University of South Carolina College of Pharmacy, Columbia, South Carolina.
University of South Carolina School of Medicine, Columbia, South Carolina.
Infect Control Hosp Epidemiol. 2021 Jun;42(6):688-693. doi: 10.1017/ice.2020.1285. Epub 2021 Jan 28.
To determine the usefulness of adjusting antibiotic use (AU) by prevalence of bacterial isolates as an alternative method for risk adjustment beyond hospital characteristics.
Retrospective, observational, cross-sectional study.
Hospitals in the southeastern United States.
AU in days of therapy per 1,000 patient days and microbiologic data from 2015 and 2016 were collected from 26 hospitals. The prevalences of Pseudomonas aeruginosa, extended-spectrum β-lactamase (ESBL)-producing bacteria, methicillin-resistant Staphylococcus aureus (MRSA), and vancomycin-resistant enterococci (VRE) were calculated and compared to the average prevalence of all hospitals in the network.

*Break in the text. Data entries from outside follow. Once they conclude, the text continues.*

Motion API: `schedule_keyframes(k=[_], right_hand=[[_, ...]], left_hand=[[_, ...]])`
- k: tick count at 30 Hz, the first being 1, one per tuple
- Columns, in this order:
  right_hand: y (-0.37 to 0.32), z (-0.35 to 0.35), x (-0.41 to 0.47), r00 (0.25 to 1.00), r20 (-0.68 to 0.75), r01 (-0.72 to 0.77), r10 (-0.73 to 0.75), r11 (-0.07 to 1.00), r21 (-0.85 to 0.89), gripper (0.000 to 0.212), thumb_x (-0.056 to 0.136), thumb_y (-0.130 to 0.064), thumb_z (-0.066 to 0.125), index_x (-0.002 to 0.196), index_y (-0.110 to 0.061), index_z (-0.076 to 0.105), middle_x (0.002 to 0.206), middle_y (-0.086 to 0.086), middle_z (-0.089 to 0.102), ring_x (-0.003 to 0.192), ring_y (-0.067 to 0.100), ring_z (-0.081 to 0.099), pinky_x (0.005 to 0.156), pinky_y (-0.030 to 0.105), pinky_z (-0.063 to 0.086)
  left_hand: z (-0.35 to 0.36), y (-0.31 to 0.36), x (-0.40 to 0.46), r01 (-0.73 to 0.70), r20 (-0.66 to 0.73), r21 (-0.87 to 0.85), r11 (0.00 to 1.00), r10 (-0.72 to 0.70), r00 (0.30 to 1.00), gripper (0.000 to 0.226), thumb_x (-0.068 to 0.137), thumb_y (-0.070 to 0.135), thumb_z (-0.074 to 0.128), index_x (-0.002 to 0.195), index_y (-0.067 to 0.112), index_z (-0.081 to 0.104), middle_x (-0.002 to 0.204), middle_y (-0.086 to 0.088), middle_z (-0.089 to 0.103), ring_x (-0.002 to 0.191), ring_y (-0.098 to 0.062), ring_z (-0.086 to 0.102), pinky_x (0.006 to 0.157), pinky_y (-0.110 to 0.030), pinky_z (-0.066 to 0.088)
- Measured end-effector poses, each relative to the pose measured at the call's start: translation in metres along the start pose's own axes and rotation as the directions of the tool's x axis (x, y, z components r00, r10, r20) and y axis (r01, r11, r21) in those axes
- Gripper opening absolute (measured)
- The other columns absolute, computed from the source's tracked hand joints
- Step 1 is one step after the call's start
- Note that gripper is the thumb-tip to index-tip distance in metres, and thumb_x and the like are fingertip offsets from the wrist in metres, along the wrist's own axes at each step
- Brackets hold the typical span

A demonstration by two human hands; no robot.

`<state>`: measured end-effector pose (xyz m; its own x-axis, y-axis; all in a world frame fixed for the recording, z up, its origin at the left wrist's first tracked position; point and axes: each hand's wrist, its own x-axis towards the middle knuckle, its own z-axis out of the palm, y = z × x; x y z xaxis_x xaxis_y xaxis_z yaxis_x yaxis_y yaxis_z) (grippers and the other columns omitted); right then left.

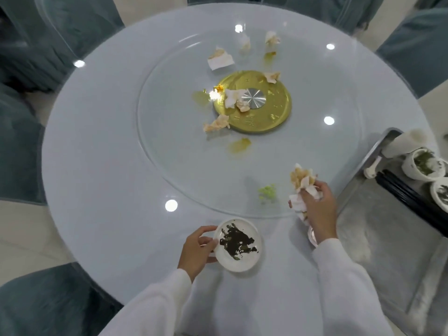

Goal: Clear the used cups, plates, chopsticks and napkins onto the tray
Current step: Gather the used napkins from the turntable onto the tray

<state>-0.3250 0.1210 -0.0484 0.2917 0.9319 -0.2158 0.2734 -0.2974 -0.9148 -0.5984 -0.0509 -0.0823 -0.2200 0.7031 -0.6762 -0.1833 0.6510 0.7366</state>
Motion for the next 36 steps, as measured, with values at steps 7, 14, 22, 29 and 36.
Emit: schedule_keyframes(k=[7, 14, 22, 29, 36], right_hand=[[0.012, 0.035, 0.082, 0.983, 0.115, 0.184, -0.146, 0.855, -0.485, 0.027, 0.100, -0.015, 0.064, 0.124, -0.010, 0.075, 0.116, 0.023, 0.064, 0.107, 0.040, 0.064, 0.085, 0.032, 0.045], [0.022, 0.061, 0.096, 0.934, 0.297, 0.339, -0.197, 0.748, -0.570, 0.025, 0.098, -0.009, 0.066, 0.117, -0.014, 0.080, 0.118, 0.011, 0.066, 0.107, 0.036, 0.064, 0.083, 0.037, 0.048], [0.030, 0.065, 0.069, 0.818, 0.522, 0.544, -0.242, 0.624, -0.562, 0.031, 0.095, 0.000, 0.063, 0.117, -0.013, 0.080, 0.120, 0.009, 0.066, 0.104, 0.035, 0.056, 0.079, 0.037, 0.045], [0.033, 0.068, 0.024, 0.813, 0.535, 0.543, -0.229, 0.630, -0.555, 0.032, 0.093, 0.001, 0.065, 0.116, -0.016, 0.080, 0.117, 0.007, 0.065, 0.101, 0.032, 0.055, 0.076, 0.037, 0.047], [0.041, 0.068, -0.031, 0.847, 0.476, 0.504, -0.239, 0.645, -0.574, 0.035, 0.085, 0.004, 0.070, 0.106, -0.021, 0.083, 0.111, 0.005, 0.067, 0.094, 0.031, 0.059, 0.071, 0.033, 0.048]], left_hand=[[0.027, -0.011, 0.022, 0.069, -0.019, 0.014, 0.998, -0.069, 0.997, 0.019, 0.100, 0.001, 0.067, 0.112, 0.016, 0.071, 0.101, -0.021, 0.075, 0.095, -0.033, 0.075, 0.070, -0.039, 0.066], [0.045, -0.018, 0.039, 0.110, -0.037, 0.059, 0.992, -0.108, 0.994, 0.016, 0.100, 0.001, 0.066, 0.109, 0.014, 0.069, 0.103, -0.021, 0.073, 0.096, -0.034, 0.075, 0.071, -0.041, 0.066], [0.058, -0.010, 0.050, 0.125, -0.056, -0.001, 0.992, -0.125, 0.991, 0.019, 0.100, -0.001, 0.065, 0.116, 0.006, 0.070, 0.108, -0.021, 0.074, 0.099, -0.039, 0.075, 0.079, -0.050, 0.066], [0.064, 0.002, 0.053, 0.144, -0.064, -0.105, 0.984, -0.151, 0.986, 0.021, 0.099, -0.006, 0.064, 0.118, 0.002, 0.070, 0.109, -0.023, 0.075, 0.083, -0.031, 0.077, 0.071, -0.045, 0.067], [0.054, 0.006, 0.055, 0.168, -0.075, -0.170, 0.971, -0.182, 0.980, 0.021, 0.098, -0.004, 0.068, 0.117, 0.005, 0.069, 0.108, -0.020, 0.076, 0.076, -0.028, 0.079, 0.063, -0.038, 0.064]])
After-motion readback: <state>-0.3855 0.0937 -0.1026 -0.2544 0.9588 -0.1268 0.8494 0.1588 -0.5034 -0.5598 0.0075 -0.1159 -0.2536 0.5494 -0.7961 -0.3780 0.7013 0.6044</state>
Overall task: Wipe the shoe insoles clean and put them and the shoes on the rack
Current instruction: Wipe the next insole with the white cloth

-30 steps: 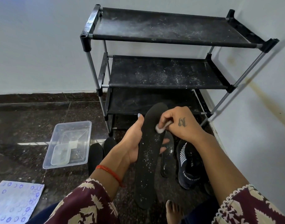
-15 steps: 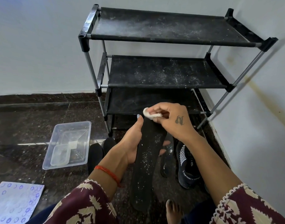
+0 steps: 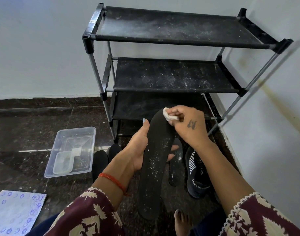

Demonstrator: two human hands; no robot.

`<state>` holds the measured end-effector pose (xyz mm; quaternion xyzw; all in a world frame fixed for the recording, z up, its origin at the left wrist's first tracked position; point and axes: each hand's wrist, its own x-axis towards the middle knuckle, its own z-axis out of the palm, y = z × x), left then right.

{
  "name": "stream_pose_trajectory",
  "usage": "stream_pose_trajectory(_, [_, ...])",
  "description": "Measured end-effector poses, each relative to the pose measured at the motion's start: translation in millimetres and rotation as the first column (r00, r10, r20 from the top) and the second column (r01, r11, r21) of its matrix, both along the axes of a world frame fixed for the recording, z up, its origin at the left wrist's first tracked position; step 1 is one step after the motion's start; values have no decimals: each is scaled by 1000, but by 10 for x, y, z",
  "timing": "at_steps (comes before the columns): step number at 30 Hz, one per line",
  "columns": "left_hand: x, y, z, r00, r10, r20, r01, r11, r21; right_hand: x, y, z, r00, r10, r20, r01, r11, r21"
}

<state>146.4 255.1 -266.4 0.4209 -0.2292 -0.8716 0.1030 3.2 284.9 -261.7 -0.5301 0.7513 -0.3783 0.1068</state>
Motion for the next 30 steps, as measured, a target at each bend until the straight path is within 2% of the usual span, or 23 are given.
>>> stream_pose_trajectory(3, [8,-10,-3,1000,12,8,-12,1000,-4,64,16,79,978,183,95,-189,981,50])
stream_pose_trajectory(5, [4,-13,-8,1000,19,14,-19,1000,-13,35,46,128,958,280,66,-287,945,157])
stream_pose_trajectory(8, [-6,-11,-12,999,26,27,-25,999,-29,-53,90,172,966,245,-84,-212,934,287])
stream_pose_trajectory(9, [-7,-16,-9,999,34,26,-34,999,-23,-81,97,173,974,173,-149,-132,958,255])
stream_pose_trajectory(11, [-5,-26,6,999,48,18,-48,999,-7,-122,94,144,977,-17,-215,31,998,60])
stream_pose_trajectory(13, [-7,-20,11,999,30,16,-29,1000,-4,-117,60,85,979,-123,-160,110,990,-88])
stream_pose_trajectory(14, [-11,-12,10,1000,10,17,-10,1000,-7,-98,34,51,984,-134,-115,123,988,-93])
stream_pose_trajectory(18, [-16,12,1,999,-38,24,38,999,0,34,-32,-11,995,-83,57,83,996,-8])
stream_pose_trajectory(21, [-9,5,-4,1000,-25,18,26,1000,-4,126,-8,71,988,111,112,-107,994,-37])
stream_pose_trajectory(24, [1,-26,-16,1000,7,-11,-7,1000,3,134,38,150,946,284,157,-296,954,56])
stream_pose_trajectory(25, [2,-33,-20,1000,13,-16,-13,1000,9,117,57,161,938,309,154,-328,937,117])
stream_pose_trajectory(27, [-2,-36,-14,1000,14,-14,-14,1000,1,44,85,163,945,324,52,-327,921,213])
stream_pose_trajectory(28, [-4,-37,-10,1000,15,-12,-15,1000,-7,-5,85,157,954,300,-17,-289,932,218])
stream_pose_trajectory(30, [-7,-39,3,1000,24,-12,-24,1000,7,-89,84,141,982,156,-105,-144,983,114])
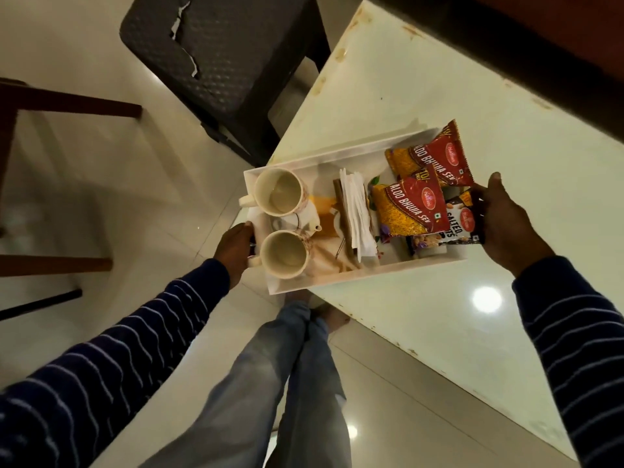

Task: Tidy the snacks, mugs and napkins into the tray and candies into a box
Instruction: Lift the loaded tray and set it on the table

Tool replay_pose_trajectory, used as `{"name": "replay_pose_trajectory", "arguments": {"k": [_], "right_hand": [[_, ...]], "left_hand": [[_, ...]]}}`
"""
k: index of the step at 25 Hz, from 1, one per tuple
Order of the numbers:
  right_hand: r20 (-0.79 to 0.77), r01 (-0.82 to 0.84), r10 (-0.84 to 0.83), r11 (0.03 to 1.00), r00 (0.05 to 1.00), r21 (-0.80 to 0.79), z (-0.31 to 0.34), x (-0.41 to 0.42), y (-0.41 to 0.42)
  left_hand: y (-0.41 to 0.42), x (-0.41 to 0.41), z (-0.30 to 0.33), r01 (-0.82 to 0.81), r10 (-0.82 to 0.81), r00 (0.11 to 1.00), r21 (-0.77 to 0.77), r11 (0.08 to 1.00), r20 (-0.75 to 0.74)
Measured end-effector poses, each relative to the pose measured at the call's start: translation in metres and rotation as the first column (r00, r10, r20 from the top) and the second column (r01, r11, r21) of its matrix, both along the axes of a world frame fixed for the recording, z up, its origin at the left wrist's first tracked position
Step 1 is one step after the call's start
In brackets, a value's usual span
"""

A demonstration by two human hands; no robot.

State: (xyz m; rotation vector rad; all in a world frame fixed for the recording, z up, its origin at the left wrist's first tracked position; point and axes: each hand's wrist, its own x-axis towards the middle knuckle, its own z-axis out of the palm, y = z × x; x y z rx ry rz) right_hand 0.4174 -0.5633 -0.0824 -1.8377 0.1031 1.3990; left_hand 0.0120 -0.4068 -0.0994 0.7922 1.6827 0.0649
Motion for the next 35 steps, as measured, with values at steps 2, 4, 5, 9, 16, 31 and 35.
{"name": "replay_pose_trajectory", "arguments": {"k": [2, 4, 5, 9, 16, 31, 35], "right_hand": [[-0.055, -0.013, 0.014, 1.000, 0.998, 0.023, -0.002, -0.005, 0.001], [-0.054, 0.004, -0.004, 1.000, 0.999, 0.001, 0.000, -0.002, -0.002], [-0.045, 0.009, -0.010, 1.000, 0.999, -0.019, 0.001, -0.002, -0.003], [-0.041, 0.054, -0.055, 0.998, 0.998, -0.017, 0.011, -0.003, -0.030], [-0.068, 0.358, -0.357, 0.934, 0.932, -0.003, 0.037, -0.003, -0.153], [-0.106, 0.610, -0.603, 0.791, 0.790, 0.050, 0.031, 0.056, -0.337], [-0.122, 0.616, -0.607, 0.785, 0.785, 0.057, 0.018, 0.073, -0.350]], "left_hand": [[0.002, -0.002, 0.001, 0.000, 0.001, 0.999, -0.026, 1.000, 0.038], [0.004, -0.004, 0.000, 0.020, -0.019, 0.998, -0.024, 0.999, 0.065], [0.007, -0.004, 0.002, 0.037, -0.036, 0.996, -0.012, 0.999, 0.076], [0.017, 0.000, 0.010, 0.161, -0.166, 0.976, 0.052, 0.986, 0.137], [0.006, 0.073, 0.022, 0.465, -0.476, 0.863, 0.103, 0.880, 0.170], [-0.090, 0.270, 0.017, 0.668, -0.676, 0.735, 0.118, 0.735, 0.053], [-0.104, 0.287, 0.010, 0.666, -0.673, 0.739, 0.113, 0.737, 0.036]]}}
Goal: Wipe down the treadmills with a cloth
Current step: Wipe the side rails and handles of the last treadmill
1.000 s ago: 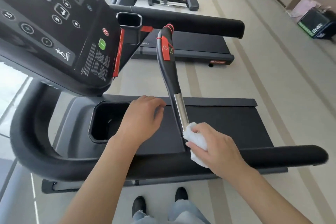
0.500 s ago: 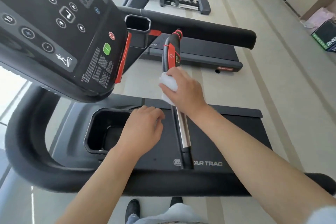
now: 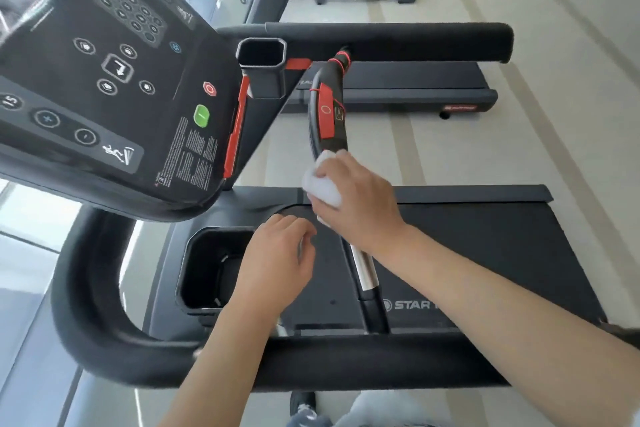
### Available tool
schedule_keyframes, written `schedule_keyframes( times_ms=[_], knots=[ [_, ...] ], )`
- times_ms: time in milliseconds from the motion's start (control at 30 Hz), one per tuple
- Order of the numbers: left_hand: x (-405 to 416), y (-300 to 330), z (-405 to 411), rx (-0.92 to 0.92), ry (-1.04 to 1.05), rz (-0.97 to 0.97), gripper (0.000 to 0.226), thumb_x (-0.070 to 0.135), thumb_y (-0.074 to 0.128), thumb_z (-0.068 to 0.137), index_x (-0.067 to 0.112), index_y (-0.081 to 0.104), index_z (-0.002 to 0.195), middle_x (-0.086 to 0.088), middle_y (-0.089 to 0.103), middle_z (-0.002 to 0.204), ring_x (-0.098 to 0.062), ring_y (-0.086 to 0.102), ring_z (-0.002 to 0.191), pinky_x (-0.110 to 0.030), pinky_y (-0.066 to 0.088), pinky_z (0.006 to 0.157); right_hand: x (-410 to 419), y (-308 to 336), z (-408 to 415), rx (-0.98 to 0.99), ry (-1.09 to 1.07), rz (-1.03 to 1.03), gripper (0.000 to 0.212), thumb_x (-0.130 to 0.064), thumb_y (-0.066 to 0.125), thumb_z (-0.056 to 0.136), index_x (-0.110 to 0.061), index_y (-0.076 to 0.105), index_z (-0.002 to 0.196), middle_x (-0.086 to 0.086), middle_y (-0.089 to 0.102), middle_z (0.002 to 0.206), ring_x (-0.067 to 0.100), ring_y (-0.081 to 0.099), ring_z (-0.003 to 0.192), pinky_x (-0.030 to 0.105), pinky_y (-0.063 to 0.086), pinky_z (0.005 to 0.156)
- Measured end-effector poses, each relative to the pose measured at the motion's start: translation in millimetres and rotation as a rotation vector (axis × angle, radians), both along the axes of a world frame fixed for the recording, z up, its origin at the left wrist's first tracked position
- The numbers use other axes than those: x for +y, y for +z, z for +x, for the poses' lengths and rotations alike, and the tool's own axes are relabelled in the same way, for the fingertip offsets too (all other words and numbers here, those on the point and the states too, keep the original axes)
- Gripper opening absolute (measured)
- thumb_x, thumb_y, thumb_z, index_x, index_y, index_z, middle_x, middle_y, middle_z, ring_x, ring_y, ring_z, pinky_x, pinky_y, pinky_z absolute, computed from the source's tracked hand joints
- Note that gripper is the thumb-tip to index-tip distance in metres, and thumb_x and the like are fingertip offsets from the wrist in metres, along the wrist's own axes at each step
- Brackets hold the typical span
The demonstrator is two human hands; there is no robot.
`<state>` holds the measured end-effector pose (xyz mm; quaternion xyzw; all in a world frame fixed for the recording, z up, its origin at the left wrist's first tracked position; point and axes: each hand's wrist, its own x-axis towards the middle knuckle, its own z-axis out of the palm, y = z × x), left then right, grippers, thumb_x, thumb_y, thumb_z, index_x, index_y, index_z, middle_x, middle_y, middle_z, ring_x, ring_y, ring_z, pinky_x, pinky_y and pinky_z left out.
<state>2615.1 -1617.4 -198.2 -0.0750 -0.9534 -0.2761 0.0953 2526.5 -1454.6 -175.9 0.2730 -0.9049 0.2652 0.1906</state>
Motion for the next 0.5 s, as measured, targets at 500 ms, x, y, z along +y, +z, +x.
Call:
schedule_keyframes(
  times_ms=[500],
  knots=[
    [0.9, 4.5, 0.8, -0.029, 0.041, -0.065, 0.015, 0.011, 0.061, 0.096, 0.019, 0.073, 0.102, 0.014, 0.070, 0.099, -0.009, 0.057, 0.096, -0.023, 0.043, 0.083, -13.5, 16.1, -55.8, -0.059, 0.008, -0.134, 0.025, -0.040, 0.067, 0.094, -0.020, 0.059, 0.107, -0.004, 0.063, 0.101, 0.027, 0.062, 0.078, 0.035, 0.049, 0.062]
  ],
)
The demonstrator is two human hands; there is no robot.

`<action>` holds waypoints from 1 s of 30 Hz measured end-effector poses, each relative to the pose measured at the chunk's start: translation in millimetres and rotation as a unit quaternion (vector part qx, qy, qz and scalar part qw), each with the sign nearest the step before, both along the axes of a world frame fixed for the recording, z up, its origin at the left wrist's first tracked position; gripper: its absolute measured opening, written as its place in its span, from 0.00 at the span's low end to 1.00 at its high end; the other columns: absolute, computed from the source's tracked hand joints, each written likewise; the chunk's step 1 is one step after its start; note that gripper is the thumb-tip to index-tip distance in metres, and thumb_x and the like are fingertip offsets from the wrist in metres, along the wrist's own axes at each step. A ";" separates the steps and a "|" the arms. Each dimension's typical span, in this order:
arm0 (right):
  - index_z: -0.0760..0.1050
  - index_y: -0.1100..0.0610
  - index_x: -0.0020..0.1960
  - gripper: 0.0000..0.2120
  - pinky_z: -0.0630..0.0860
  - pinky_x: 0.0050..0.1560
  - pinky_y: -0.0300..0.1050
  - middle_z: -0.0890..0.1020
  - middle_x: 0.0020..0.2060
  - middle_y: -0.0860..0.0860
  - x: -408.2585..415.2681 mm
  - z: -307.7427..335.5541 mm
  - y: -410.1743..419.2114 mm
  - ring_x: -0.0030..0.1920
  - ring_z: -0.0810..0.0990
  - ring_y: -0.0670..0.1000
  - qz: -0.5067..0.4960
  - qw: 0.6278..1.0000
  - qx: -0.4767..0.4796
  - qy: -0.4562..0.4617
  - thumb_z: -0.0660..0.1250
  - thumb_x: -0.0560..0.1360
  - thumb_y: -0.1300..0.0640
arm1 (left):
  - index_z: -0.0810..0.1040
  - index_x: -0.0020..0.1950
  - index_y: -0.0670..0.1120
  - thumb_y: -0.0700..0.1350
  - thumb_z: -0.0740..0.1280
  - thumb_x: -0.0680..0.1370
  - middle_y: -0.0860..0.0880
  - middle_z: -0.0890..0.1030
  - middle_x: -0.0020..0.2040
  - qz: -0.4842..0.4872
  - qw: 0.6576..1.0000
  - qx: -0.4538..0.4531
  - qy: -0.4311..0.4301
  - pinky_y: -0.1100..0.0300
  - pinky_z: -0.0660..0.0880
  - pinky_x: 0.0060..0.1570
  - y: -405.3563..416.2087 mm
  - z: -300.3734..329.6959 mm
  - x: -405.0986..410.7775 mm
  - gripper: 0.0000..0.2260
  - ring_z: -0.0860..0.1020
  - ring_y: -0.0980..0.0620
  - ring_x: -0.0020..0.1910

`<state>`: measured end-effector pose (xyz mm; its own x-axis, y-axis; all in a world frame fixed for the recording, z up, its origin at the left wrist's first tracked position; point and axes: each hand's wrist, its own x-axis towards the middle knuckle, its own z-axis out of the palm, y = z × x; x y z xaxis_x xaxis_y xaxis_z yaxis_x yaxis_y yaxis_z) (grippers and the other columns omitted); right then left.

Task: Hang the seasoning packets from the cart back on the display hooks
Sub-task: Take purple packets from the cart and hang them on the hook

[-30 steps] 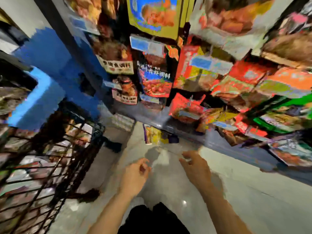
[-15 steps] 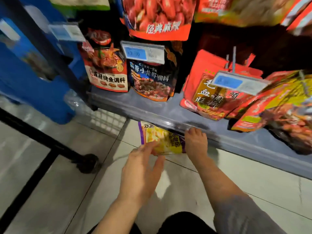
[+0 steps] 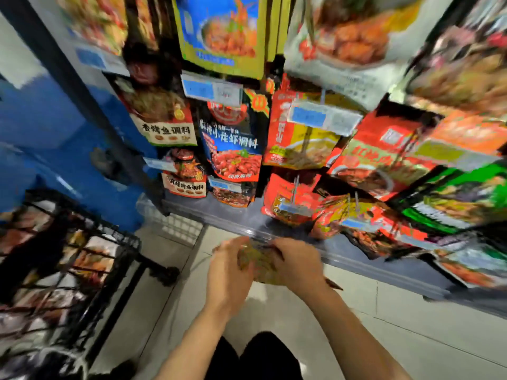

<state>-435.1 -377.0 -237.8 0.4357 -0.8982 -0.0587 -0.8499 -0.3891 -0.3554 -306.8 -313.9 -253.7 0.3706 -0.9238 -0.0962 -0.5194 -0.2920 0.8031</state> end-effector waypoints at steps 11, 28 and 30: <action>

This proportion was used to calculate the adjusted AU (a-AU) for various categories of antimicrobials. For example, a-AU of antipseudomonal β-lactams (APBL) was the AU of APBL divided by (prevalence of P. aeruginosa at that hospital divided by the average prevalence of P. aeruginosa). Hospitals were categorized by bed size and ranked by AU and a-AU, and the rankings were compared.
Most hospitals in 2015 and 2016, respectively, moved ≥2 positions in the ranking using a-AU of APBL (15 of 24, 63%; 22 of 26, 85%), carbapenems (14 of 23, 61%; 22 of 25; 88%), anti-MRSA agents (13 of 23, 57%; 18 of 26, 69%), and anti-VRE agents (18 of 24, 75%; 15 of 26, 58%). Use of a-AU resulted in a shift in quartile of hospital ranking for 50% of APBL agents, 57% of carbapenems, 35% of anti-MRSA agents, and 75% of anti-VRE agents in 2015 and 50% of APBL agents, 28% of carbapenems, 50% of anti-MRSA agents, and 58% of anti-VRE agents in 2016.
The a-AU considerably changes how hospitals compare among each other within a network. Adjusting AU by microbiological burden allows for a more balanced comparison among hospitals with variable baseline rates of resistant bacteria.
确定通过调整细菌分离株的流行率来调整抗生素使用(AU)是否可作为医院特征以外的风险调整替代方法。
回顾性、观察性、横断面研究。
美国东南部的医院。
从 26 家医院收集了 2015 年和 2016 年的 AU 治疗天数/1000 患者天数和微生物数据。计算铜绿假单胞菌、产超广谱β-内酰胺酶(ESBL)细菌、耐甲氧西林金黄色葡萄球菌(MRSA)和万古霉素耐药肠球菌(VRE)的流行率,并与网络中所有医院的平均流行率进行比较。该比例用于计算各种类别抗菌药物的调整 AU(a-AU)。例如,抗假单胞菌β-内酰胺类药物(APBL)的 a-AU 为 APBL 的 AU 除以(该医院铜绿假单胞菌的流行率除以铜绿假单胞菌的平均流行率)。根据床位数对医院进行分类,并按 AU 和 a-AU 进行排名,比较排名。
在使用 a-AU 的情况下,2015 年和 2016 年分别有 15/24(63%)和 22/26(85%)的医院在 APBL、碳青霉烯类、抗-MRSA 药物和抗 VRE 药物的排名中至少上升了 2 位。2015 年和 2016 年,50%的 APBL 药物、57%的碳青霉烯类药物、35%的抗-MRSA 药物和 75%的抗 VRE 药物的医院排名四分之一发生了变化。
a-AU 极大地改变了网络内医院之间的相互比较方式。通过微生物负荷调整 AU 可以使具有不同基线耐药菌率的医院之间进行更平衡的比较。